This model does not have any lighting fitted.
The Class 40 (or 'Forties') may be regarded as the first successful British main line diesel locomotive. Originally designated Type 4 the original order consisted of a fleet of ten 2000 bhp express locomotives by the BTC under the Modernisation Plan. Two hundred locomotives were subsequently constructed between 1958 and 1962 numbered in the range D200 - D399.
The Class was divided in allocation between the Eastern, London, Midland and Scottish Regions, the distinctive 1Co-Co1 wheel arrangement giving high route availability. Their genesis, in terms of mechanical function (but not external appearance), can be traced to the 10000-10001 early diesels of BR (LMR) and 10201-10203 of BR(SR), in latter in particular. All, with the exception of twenty, saw construction at English Electric Vulcan foundry in Newton-le-Willows.

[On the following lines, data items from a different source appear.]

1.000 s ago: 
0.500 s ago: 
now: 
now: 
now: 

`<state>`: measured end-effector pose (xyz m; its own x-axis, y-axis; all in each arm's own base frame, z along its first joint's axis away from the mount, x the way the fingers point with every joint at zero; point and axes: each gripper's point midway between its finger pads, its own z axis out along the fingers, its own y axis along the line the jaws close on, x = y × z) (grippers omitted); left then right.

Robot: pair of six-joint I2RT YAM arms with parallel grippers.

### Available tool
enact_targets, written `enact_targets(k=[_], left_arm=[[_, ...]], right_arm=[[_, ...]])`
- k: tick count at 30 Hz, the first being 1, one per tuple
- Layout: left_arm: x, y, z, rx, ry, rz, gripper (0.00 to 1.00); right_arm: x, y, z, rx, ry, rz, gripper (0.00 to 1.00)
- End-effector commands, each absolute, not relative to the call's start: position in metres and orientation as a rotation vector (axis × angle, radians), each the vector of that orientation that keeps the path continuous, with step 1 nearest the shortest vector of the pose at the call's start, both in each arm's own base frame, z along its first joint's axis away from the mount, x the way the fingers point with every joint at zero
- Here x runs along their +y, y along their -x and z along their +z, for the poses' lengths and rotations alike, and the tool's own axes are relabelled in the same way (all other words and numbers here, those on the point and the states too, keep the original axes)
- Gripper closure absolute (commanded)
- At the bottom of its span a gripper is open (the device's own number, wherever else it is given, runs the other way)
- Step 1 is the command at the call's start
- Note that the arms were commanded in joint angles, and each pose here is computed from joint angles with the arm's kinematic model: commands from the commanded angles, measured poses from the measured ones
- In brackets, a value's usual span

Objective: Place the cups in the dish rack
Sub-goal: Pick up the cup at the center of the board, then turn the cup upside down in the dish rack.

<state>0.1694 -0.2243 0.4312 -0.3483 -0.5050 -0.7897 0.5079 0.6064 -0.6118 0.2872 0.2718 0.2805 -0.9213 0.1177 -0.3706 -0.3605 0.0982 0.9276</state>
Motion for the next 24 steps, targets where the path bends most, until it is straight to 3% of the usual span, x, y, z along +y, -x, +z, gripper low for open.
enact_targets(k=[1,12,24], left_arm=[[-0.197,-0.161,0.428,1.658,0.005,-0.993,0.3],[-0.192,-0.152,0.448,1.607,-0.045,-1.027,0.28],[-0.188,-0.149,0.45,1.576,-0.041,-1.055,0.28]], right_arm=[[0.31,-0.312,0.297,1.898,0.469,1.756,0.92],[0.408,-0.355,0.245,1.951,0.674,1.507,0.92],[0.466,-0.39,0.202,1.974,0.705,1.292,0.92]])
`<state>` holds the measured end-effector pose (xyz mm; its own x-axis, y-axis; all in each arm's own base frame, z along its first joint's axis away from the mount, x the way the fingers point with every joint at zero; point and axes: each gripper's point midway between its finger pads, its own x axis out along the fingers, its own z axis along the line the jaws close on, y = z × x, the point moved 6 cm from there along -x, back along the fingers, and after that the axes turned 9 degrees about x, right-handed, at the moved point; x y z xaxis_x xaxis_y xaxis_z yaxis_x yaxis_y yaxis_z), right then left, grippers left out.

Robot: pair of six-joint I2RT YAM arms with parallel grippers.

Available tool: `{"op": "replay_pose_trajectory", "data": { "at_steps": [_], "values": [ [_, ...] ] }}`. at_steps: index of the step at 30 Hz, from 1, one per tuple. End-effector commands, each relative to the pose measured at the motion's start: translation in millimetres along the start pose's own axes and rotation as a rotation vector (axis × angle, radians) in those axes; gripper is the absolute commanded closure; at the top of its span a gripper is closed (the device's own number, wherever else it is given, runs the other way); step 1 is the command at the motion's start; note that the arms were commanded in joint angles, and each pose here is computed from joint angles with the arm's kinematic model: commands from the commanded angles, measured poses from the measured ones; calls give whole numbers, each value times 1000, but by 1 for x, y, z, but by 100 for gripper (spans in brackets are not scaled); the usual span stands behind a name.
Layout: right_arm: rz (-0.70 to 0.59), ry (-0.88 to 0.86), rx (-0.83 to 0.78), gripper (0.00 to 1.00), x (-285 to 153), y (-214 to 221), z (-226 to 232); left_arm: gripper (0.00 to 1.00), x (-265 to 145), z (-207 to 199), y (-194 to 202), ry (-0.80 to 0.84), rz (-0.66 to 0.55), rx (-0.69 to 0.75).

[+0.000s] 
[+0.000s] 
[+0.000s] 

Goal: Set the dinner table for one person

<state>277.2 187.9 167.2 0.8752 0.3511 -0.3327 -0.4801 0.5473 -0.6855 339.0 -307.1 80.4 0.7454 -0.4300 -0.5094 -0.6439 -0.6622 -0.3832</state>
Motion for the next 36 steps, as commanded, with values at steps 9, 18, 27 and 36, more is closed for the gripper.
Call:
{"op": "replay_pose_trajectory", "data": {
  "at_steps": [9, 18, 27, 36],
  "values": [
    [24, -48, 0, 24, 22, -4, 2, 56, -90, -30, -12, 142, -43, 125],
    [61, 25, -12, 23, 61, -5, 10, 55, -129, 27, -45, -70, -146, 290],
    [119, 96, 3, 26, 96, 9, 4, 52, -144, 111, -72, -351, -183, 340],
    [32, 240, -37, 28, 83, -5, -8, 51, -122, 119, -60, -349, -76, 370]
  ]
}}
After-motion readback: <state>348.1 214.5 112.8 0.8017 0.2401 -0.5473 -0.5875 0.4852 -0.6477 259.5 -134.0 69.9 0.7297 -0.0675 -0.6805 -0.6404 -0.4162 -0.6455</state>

Twenty-five of the Class received names. Numbers D200-D323 has train identification discs fitted; corner route-indicator boxes superseded this, which displayed a 4-character reporting system. In early 1961, when nose doors became obsolete D346-D399 had single, centre-mounted route indicator boxes at the time of construction.
The Forties were especially well-liked machines with their crews and enthusiasts alike, remaining in service until obsolescence in 1985. Several examples of the Class have escaped scrapping by private enthusiast groups.